Meaning of "graded $R$-modules" in May's "A Concise Course in Algebraic Topology" on Page 89

Question

The confusing passage is also here on page 2. May's usage of graded $R$-modules appears to differ from the standard definition, as far as I can tell. He is taking graded $R$-modules to mean the sequence of homology groups. Is this sequence actually a graded module, or is this just an idiosyncratic definition?

Answer 1

Sequences of modules and graded modules (over a non-graded ring) are completely interchangeable. Given any (non-graded) ring $R$ and a sequence $(A_n)$ of $R$-modules, the direct sum $\bigoplus_n A_n$ is a graded $R$-module, with the degree $n$ part just being $A_n$. Conversely, a graded module (up to isomorphism) is determined by the sequence of its degree $n$ parts. So, since the homology modules of a chain complex are a sequence of modules, they can also be thought of as a graded module. (Explicitly, if you define a graded module as a module with a direct sum decomposition, the graded module is the direct sum of all the homology modules.)

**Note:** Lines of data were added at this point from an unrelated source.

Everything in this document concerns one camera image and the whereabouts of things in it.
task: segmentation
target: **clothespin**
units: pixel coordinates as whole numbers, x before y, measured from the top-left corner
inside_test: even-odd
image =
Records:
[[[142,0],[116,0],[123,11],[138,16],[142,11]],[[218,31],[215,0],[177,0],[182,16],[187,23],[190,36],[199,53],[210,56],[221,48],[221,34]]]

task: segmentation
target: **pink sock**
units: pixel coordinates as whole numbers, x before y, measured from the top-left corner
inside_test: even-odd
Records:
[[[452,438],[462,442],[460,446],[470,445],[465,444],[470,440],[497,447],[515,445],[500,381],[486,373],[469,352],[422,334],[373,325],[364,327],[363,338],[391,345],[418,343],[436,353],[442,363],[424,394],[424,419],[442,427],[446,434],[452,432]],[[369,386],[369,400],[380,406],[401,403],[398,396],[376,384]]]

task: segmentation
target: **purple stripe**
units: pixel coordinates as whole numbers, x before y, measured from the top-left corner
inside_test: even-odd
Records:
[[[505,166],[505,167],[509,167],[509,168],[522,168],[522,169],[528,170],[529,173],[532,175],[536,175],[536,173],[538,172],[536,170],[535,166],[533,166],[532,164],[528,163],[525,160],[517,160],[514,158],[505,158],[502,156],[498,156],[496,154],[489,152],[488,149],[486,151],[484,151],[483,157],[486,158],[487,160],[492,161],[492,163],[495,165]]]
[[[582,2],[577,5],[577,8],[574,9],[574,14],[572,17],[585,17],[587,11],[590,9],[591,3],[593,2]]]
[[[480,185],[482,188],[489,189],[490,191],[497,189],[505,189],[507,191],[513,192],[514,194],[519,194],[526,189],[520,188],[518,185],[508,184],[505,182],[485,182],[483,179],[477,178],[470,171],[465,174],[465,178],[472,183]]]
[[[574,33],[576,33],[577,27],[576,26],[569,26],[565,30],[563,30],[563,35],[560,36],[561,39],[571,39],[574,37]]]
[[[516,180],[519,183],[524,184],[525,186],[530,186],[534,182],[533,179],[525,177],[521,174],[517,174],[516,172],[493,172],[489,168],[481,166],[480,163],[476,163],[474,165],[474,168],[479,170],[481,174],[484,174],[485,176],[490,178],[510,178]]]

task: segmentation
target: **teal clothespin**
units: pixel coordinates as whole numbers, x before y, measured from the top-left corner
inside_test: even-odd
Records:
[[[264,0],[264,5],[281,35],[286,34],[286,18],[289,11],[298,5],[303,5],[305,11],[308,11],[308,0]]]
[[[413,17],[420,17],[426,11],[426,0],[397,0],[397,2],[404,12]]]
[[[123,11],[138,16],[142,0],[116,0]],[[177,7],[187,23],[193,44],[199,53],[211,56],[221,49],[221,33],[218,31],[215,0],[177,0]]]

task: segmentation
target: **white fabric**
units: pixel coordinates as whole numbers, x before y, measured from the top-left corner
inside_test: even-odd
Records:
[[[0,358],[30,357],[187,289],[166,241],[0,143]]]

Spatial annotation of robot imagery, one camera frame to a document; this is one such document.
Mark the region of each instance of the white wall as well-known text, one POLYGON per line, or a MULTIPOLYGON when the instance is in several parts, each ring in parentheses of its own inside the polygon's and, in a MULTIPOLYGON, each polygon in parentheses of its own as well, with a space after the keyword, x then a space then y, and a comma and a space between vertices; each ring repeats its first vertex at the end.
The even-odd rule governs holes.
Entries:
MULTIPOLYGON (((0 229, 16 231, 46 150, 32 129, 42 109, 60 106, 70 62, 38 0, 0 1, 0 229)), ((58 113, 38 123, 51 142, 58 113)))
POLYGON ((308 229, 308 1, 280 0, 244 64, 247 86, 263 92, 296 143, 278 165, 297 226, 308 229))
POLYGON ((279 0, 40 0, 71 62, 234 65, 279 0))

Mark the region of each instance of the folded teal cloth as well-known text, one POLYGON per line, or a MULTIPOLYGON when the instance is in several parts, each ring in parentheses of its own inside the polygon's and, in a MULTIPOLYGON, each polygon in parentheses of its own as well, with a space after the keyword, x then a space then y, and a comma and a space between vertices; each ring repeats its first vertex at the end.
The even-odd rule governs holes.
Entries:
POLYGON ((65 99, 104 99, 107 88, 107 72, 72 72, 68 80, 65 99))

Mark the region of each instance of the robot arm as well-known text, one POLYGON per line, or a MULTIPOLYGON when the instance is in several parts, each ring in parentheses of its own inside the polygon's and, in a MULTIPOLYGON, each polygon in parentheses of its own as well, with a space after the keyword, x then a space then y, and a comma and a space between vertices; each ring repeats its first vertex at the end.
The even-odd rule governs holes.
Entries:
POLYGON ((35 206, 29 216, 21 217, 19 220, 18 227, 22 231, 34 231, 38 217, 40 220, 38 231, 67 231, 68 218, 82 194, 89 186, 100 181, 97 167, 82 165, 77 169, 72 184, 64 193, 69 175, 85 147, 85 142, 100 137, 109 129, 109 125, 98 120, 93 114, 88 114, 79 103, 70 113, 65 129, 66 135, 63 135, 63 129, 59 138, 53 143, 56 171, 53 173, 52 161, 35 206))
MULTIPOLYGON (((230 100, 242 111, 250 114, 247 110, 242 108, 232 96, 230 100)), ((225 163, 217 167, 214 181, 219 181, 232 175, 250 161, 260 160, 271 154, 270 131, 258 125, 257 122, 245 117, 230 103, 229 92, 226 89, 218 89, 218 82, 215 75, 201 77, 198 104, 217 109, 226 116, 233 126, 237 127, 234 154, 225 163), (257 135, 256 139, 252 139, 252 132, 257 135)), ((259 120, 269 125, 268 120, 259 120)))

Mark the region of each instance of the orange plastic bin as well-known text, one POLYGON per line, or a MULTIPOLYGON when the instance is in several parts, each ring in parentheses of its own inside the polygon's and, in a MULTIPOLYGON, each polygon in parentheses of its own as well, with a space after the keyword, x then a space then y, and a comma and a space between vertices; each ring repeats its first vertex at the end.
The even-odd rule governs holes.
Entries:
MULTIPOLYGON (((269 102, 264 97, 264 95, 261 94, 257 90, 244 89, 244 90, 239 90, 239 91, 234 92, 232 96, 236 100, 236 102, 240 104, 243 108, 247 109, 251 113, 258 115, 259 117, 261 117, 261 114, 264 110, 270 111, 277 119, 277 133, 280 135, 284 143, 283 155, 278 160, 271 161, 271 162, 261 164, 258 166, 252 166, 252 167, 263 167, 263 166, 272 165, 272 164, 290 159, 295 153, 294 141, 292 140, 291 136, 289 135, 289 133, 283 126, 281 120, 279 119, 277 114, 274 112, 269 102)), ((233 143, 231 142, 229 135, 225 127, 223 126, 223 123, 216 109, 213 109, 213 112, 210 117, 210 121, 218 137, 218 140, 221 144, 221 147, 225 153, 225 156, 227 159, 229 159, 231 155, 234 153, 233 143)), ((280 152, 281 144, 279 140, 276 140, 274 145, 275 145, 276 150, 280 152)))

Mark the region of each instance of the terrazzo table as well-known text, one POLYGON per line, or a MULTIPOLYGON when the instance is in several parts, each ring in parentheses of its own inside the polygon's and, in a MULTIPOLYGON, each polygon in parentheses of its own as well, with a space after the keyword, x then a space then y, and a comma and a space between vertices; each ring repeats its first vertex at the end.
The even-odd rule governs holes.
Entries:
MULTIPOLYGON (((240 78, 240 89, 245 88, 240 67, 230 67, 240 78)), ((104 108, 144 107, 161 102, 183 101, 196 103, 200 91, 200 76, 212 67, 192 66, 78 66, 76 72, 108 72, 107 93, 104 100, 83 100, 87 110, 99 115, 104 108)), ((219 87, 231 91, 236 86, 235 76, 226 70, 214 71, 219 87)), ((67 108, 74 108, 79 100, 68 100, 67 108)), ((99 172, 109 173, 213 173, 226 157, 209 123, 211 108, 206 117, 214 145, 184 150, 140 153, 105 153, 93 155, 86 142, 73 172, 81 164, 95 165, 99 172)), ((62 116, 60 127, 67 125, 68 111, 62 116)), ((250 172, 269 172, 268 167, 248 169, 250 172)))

(Of course, the direct sum $\bigoplus_n A_n$ does have one major advantage over the bare sequence $(A_n)$, in that you can talk about elements of $\bigoplus A_n$ that are not elements of any single $A_n$. May explicitly mentions that he will not ever need to do this ("we never take the sum of elements in different gradings"), and so there is no loss of convenience in thinking of the graded module as just a sequence.)